Nach seiner Entlassung beim 1. FC Kaiserslautern soll Franco Foda einer der Kandidaten für den Trainerposten bei Zweitligist 1860 München sein - als Nachfolger für den dort beurlaubten Alexander Schmidt.

Und der 47-Jährige ist offenbar nicht abgeneigt.

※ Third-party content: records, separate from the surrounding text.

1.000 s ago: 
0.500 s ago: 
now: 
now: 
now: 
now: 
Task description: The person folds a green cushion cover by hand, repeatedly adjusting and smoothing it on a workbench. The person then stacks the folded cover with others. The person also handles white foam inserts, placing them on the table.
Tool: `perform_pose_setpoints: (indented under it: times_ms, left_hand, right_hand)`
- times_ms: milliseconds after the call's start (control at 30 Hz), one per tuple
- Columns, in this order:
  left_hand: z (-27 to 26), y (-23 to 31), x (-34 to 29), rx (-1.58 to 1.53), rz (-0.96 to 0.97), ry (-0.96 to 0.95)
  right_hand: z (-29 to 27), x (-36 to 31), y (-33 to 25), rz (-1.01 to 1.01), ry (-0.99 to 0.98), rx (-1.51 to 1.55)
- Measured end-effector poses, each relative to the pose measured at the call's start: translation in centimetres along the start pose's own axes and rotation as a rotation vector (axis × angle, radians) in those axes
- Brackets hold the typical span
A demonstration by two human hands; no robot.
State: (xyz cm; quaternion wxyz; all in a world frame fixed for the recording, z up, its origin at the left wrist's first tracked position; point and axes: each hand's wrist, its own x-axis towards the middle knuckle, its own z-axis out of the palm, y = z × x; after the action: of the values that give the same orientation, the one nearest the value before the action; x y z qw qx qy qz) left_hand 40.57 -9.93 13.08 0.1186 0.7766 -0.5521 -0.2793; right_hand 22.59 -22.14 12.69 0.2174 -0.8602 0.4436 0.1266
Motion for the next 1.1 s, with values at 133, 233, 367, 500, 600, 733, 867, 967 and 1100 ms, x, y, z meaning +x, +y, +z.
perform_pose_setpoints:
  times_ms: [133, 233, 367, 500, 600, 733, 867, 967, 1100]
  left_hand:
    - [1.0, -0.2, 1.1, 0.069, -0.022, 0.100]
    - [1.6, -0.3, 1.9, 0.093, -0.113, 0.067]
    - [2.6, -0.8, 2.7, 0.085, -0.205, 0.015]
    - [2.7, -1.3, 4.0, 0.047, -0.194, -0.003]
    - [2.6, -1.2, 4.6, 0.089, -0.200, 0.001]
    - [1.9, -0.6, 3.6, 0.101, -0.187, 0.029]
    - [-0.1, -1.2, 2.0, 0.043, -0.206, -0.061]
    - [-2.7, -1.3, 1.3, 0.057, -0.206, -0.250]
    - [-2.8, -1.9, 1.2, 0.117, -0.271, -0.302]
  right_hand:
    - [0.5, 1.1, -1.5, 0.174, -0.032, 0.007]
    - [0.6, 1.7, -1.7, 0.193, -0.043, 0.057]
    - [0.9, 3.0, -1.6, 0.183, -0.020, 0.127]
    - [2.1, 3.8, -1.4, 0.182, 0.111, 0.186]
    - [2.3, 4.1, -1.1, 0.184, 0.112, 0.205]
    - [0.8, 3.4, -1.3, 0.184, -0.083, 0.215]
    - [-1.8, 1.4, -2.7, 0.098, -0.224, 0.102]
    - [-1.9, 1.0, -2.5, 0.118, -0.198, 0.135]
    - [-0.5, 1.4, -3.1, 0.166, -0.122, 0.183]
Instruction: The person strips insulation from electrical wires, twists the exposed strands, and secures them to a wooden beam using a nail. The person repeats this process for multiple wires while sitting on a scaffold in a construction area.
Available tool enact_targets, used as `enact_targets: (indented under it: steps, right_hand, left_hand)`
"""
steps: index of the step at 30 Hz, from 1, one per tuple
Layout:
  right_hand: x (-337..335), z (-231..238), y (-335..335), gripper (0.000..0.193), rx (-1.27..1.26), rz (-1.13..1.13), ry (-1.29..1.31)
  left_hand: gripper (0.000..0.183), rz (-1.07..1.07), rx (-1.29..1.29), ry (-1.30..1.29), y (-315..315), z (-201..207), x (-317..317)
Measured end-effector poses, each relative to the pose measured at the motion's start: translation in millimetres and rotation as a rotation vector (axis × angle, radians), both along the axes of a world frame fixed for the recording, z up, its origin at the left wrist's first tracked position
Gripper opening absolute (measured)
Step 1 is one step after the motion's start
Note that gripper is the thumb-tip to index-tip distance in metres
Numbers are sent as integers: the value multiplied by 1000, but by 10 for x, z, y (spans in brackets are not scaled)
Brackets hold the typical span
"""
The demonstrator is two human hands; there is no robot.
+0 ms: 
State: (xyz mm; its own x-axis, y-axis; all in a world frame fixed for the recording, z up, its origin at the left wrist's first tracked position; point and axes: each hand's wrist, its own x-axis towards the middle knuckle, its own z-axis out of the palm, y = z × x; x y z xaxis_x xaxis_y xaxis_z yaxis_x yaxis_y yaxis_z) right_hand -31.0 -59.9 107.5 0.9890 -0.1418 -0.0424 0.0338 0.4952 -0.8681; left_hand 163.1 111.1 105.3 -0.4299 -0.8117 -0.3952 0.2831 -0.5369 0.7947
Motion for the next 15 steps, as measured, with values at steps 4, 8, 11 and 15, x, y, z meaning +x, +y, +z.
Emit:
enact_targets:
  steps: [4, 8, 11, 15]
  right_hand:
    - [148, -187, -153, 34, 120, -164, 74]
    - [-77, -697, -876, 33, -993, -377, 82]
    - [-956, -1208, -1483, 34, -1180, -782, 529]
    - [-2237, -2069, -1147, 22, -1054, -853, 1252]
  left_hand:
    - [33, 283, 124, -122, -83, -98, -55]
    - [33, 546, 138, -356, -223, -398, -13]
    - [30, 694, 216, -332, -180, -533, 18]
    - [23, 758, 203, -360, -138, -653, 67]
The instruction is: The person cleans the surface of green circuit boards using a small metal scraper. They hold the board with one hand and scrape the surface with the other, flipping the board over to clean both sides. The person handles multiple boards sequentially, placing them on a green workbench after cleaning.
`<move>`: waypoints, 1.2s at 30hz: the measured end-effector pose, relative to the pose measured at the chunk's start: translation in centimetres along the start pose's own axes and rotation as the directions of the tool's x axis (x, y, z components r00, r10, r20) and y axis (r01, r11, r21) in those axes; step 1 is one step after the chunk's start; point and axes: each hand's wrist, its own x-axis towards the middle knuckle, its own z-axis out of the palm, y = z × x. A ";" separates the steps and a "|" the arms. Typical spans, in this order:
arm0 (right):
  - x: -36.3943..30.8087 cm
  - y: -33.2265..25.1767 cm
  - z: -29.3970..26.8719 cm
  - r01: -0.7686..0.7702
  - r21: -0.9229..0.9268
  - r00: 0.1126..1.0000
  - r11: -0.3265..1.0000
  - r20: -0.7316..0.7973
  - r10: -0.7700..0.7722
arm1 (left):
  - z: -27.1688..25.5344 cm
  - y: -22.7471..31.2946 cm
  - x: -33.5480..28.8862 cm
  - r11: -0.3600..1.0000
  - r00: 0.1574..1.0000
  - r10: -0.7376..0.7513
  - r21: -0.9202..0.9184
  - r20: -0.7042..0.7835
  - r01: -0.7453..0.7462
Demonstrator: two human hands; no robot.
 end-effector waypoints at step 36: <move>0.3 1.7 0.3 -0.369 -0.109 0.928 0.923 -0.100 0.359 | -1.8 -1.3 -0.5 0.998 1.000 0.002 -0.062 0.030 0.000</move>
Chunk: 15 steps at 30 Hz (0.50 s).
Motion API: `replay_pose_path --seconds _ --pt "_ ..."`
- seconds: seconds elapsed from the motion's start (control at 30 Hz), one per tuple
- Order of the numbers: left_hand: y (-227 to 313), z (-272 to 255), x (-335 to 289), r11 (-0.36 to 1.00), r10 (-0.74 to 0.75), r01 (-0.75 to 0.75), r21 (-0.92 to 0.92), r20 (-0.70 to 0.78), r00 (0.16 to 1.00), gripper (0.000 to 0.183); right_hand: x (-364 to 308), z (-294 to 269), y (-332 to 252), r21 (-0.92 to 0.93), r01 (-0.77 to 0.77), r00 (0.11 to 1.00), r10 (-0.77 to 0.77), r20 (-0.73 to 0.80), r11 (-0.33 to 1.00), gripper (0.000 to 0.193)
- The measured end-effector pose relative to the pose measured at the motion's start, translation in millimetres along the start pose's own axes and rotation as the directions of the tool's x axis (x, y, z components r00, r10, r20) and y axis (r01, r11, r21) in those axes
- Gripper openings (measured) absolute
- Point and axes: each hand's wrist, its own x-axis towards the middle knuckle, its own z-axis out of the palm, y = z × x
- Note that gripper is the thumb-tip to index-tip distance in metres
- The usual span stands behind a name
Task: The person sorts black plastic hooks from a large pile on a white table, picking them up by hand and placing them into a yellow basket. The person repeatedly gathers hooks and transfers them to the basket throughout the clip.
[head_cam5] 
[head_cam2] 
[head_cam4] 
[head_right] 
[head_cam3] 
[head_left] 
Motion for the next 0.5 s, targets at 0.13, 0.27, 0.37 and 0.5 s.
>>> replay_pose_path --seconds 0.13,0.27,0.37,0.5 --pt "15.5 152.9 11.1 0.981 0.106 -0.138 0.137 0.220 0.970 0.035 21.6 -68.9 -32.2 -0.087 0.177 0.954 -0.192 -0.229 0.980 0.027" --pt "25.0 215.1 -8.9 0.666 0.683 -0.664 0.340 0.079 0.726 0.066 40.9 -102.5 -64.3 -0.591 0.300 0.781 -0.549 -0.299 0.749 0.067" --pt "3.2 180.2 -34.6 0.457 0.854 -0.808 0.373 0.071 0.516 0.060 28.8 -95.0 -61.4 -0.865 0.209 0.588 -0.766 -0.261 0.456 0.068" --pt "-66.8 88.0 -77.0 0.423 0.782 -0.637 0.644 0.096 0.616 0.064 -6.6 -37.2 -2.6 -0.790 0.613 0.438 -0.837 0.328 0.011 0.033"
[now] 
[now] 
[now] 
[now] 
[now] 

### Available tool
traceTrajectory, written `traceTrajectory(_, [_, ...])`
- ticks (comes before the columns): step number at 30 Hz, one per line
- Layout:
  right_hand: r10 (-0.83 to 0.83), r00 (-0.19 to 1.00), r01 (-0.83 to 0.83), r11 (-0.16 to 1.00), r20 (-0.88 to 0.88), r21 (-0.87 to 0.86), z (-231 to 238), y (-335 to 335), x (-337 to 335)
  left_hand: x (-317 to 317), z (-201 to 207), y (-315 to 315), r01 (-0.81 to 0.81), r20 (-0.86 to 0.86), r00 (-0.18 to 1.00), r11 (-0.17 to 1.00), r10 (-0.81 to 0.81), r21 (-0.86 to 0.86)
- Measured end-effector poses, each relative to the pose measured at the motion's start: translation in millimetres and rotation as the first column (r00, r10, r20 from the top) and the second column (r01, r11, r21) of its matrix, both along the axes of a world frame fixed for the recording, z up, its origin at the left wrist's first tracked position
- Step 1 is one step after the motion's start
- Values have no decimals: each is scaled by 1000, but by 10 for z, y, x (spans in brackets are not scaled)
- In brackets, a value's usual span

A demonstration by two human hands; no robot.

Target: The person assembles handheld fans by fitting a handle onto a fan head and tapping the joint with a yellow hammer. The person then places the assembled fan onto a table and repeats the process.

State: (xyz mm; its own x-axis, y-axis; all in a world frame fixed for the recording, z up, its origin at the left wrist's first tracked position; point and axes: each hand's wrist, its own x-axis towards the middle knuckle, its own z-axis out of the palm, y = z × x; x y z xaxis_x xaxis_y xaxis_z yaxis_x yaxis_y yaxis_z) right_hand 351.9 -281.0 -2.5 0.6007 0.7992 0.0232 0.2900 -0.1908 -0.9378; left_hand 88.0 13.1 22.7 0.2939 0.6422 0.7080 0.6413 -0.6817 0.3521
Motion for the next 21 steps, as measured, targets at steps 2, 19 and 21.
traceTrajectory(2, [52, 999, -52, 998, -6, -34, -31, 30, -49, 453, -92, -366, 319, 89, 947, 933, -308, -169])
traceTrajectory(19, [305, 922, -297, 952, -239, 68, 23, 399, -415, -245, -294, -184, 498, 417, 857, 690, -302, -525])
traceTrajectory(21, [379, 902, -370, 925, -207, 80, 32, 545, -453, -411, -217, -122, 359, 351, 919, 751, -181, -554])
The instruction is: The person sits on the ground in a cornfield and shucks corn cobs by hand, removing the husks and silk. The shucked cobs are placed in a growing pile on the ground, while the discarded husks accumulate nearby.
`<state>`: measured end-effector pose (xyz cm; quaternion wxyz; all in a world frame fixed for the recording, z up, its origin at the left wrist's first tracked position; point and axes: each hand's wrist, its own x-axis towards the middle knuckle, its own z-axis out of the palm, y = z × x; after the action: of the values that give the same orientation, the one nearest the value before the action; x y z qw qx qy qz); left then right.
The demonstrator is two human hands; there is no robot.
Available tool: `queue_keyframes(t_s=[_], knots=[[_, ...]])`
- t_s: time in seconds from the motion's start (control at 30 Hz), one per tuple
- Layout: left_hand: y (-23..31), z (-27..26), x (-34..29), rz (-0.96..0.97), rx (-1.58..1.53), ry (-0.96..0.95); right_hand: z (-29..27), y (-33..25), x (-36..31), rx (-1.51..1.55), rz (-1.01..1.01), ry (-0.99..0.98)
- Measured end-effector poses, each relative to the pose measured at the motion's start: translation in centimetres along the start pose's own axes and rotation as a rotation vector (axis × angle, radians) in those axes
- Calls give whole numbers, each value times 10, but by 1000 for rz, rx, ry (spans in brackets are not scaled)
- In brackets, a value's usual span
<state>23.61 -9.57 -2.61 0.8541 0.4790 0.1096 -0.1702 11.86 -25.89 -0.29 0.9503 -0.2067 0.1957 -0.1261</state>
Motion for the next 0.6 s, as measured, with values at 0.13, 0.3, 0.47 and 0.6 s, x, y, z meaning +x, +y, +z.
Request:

"1860? Ich kann mir das schon vorstellen, will aber noch keine Statements abgeben, weil immer viel spekuliert wird", sagte Foda im Gespräch mit SPORT1. "Natürlich höre ich mir alles an, ich hatte sogar schon ein Angebot aus dem Ausland, das habe ich aber abgelehnt, weil alles so kurzfristig war."

Für Foda sei es jetzt wichtig, "dass ich alles in Ruhe auf mich zukommen lasse und die 14 Monate in Kaiserslautern nochmal Revue passieren lasse und mir selbst Gedanken darüber mache, was gut war und was weniger gut."

Der gebürtige Mainzer fügte noch hinzu: "Ich hatte mir hohe Ziele gesteckt und wollte aufsteigen, bin aber gescheitert und muss mich da auch hinterfragen." Foda sei aber kurzfristig bereit, wieder einzusteigen, "sollte etwas kommen, was interessant ist."

Und weiter: "Es wird sich immer etwas am Markt tun. Ich bleibe jetzt mal ruhig. Ich bin für alles offen, tendenziell muss es passen, wichtig ist, dass das Verhältnis Trainer und Sportdirektor zu 100 Prozent stimmt. "

Foda wurde am 29. August beim FCK nach einem 0:4 beim VfR Aalen freigestellt.